| WORK INSTRUCTIONS |
Reproduce the full listing as it stands. Images do not belong in the copy.

| DATA FOR THIS EXERCISE |
***

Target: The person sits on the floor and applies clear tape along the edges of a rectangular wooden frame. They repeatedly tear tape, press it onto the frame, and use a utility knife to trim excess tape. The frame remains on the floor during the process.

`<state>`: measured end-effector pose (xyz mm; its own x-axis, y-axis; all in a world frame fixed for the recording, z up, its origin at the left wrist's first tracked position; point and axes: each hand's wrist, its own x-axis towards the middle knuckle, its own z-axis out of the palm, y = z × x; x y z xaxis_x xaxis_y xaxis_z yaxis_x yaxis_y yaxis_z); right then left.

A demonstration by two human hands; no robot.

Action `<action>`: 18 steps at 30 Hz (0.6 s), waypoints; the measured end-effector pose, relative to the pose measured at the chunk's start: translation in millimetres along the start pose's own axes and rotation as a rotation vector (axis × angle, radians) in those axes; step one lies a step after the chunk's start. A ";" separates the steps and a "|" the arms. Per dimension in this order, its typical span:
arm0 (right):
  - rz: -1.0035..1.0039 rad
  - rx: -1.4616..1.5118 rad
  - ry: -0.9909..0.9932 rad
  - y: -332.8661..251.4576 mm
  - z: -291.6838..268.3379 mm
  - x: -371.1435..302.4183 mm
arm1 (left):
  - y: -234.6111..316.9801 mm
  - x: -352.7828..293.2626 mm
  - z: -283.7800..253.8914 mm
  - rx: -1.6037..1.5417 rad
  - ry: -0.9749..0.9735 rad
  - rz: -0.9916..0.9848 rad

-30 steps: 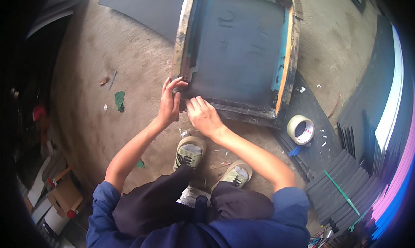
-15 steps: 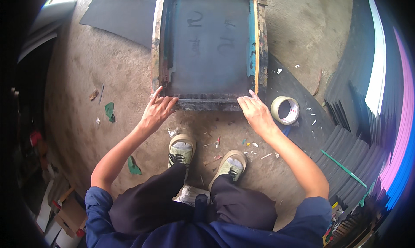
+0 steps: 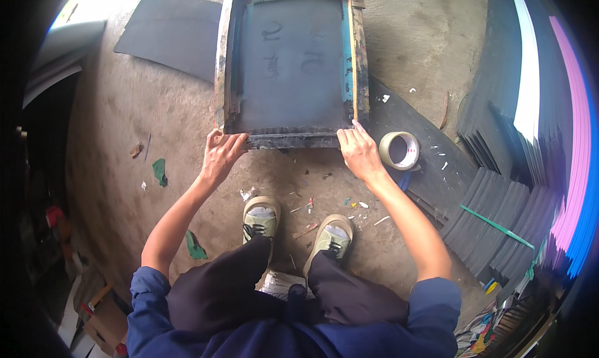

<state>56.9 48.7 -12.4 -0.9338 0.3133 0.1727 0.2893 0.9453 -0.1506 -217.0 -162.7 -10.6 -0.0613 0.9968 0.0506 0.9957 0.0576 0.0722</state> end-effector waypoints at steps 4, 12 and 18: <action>0.010 -0.072 0.049 5.2 0.3 -13.6 | 6.2 4.7 -0.9 0.003 0.097 0.051; 0.584 0.132 0.397 50.7 -92.6 -97.7 | 66.0 58.2 -31.0 -0.112 0.092 0.253; 0.707 0.263 0.342 73.3 -68.3 -163.1 | 168.6 149.6 -25.0 -0.156 -0.013 0.631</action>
<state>244.8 73.1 14.9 -0.4218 0.8765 0.2320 0.6862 0.4759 -0.5502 -60.0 -5.2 34.0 0.5338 0.8372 0.1189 0.8184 -0.5469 0.1764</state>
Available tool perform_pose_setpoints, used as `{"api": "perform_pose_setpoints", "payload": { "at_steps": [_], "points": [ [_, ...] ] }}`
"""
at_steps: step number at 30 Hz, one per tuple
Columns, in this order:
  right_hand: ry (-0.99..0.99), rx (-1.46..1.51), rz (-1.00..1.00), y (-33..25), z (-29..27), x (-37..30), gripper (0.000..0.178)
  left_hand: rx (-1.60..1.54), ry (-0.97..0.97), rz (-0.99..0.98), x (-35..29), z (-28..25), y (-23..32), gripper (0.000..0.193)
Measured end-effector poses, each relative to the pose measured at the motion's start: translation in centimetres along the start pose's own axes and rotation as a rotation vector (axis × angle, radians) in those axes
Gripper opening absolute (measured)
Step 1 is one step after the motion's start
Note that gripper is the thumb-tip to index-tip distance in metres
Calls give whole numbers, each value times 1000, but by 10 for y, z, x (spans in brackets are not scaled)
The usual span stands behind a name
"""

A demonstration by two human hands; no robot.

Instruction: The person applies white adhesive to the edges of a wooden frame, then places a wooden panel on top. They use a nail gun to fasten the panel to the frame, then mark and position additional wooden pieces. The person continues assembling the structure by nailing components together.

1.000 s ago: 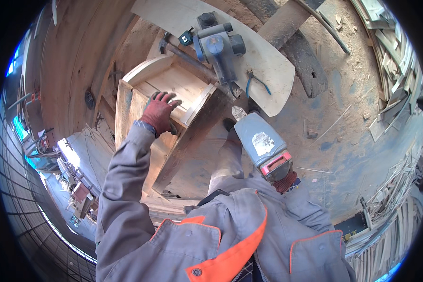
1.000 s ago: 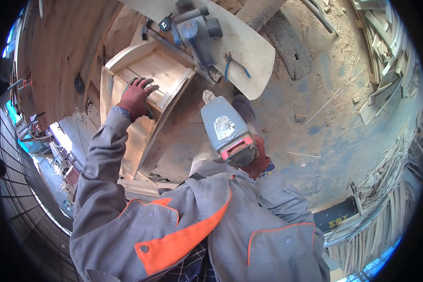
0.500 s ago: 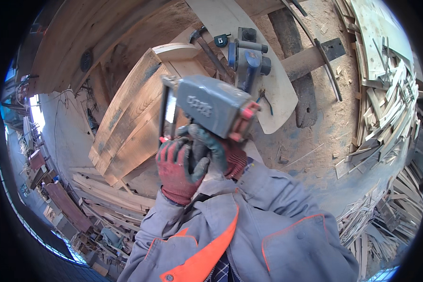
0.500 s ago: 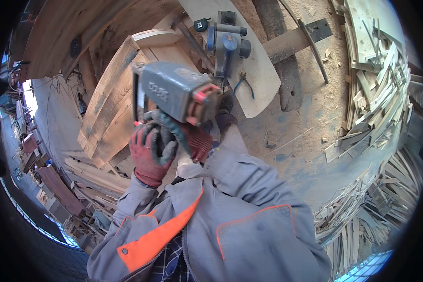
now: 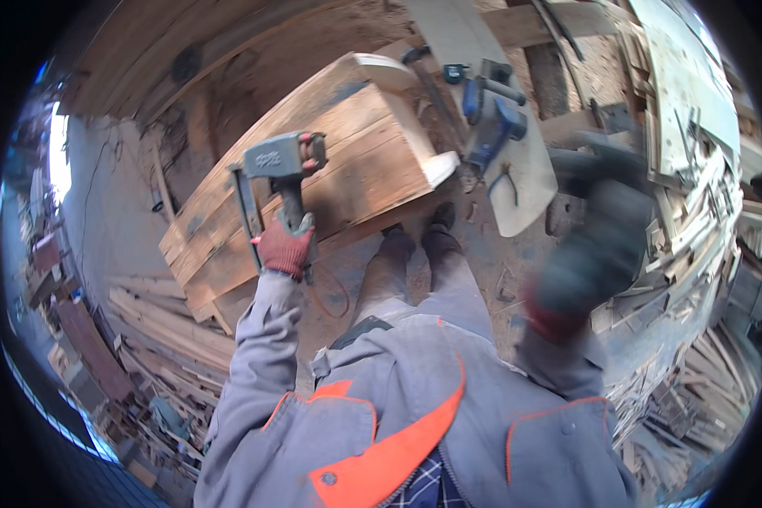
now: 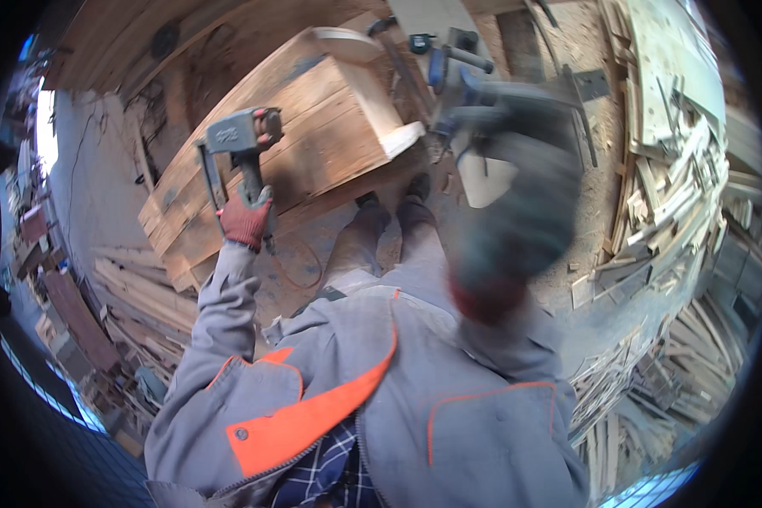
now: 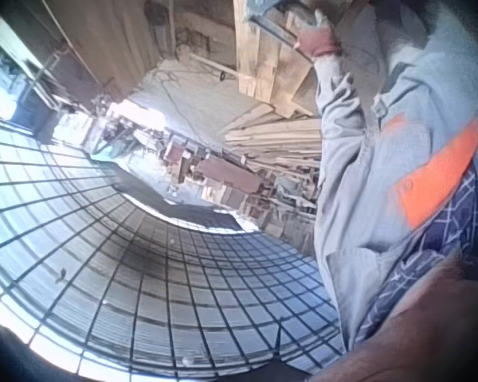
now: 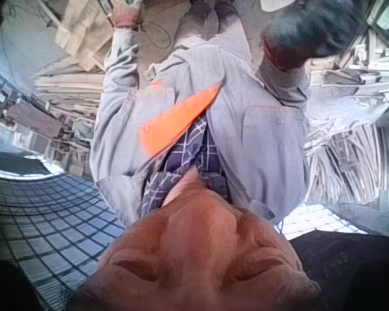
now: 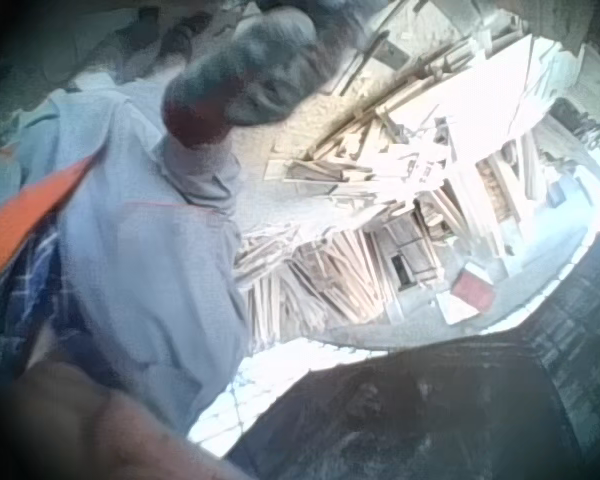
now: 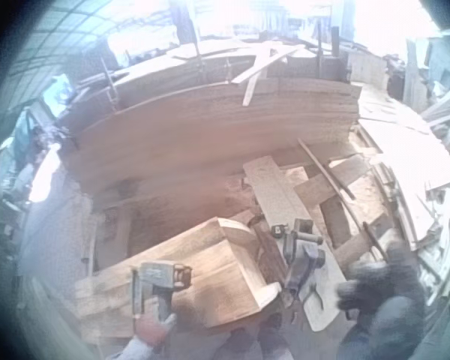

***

| SOLUTION |
Target: The person sits on the floor and applies clear tape along the edges of a rectangular wooden frame. They repeatedly tear tape, press it onto the frame, and use a utility knife to trim excess tape. The frame remains on the floor during the process.

`<state>`: measured end-effector pose (xyz mm; its own x-axis, y-axis; all in a world frame fixed for the recording, z up, its origin at the left wrist's first tracked position; point and axes: each hand's wrist, its own x-axis towards the middle knuckle, its own z-axis out of the palm, y = z × x; x y z xaxis_x xaxis_y xaxis_z yaxis_x yaxis_y yaxis_z); right then left.

A demonstration by two human hands; no robot.

Action `<action>`: 18 steps at 30 Hz (0.6 s), waypoints; the measured end-effector pose, relative to the pose measured at the chunk's start: translation in millimetres along the start pose's own axes and rotation as a rotation vector (axis × angle, radians) in those axes; step one lies a step after the chunk's start. A ";" separates the steps and a "|" the arms. Per dimension in this order, its typical span:
arm0 (right):
  - rz: -1.0035..1.0039 rad
  - rx: -1.4616..1.5118 rad
  - ry: -0.9909..0.9932 rad
  - y: -332.8661..251.4576 mm
  - z: -291.6838..268.3379 mm
  - x: -371.1435..302.4183 mm
arm1 (left):
  - y: -234.6111..316.9801 mm
  - x: -352.7828..293.2626 mm
  - z: -283.7800..253.8914 mm
  - rx: -1.6037..1.5417 rad
  - ry: -0.9749..0.9735 rad
  - rz: -0.9916..0.9848 rad

-30 steps: 
-15 steps: 
+0 steps: 

<state>56.9 48.7 -12.4 -0.9338 0.3133 0.1727 0.2893 0.9453 -0.1506 -217.0 -162.7 -10.6 -0.0613 0.9968 0.0506 0.9957 0.0576 0.0722</state> end-effector waypoints at steps 4, 12 and 18: <action>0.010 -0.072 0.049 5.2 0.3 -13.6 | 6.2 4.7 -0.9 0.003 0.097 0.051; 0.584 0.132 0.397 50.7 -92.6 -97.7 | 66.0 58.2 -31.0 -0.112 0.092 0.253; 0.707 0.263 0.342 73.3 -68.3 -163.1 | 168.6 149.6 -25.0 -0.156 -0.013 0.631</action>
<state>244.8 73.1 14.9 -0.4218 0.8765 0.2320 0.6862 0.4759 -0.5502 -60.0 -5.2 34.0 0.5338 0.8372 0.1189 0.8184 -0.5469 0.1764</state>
Available tool perform_pose_setpoints, used as `{"api": "perform_pose_setpoints", "payload": { "at_steps": [_], "points": [ [_, ...] ] }}`
"""
at_steps: step number at 30 Hz, one per tuple
Columns, in this order:
  right_hand: ry (-0.99..0.99), rx (-1.46..1.51), rz (-1.00..1.00), y (-33..25), z (-29..27), x (-37..30), gripper (0.000..0.178)
  left_hand: rx (-1.60..1.54), ry (-0.97..0.97), rz (-0.99..0.98), x (-35..29), z (-28..25), y (-23..32), gripper (0.000..0.193)
Measured end-effector poses, each relative to the pose measured at the motion's start: translation in centimetres along the start pose's own axes and rotation as a rotation vector (axis × angle, radians) in those axes
Gripper opening absolute (measured)
Step 1 is one step after the motion's start
Note that gripper is the thumb-tip to index-tip distance in metres
Calls give whole numbers, each value times 1000, but by 10 for y, z, x (spans in brackets are not scaled)
The usual span stands behind a name
"""

A demonstration by two human hands; no robot.

Instruction: The person applies white adhesive to the edges of a wooden frame, then places a wooden panel on top. They use a nail gun to fasten the panel to the frame, then mark and position additional wooden pieces. The person continues assembling the structure by nailing components together.

1.000 s ago: 
1.000 s ago: 
0.500 s ago: 
0.500 s ago: 
now: 
now: 
now: 
now: 
now: 
now: 

Nothing more is required for this exercise.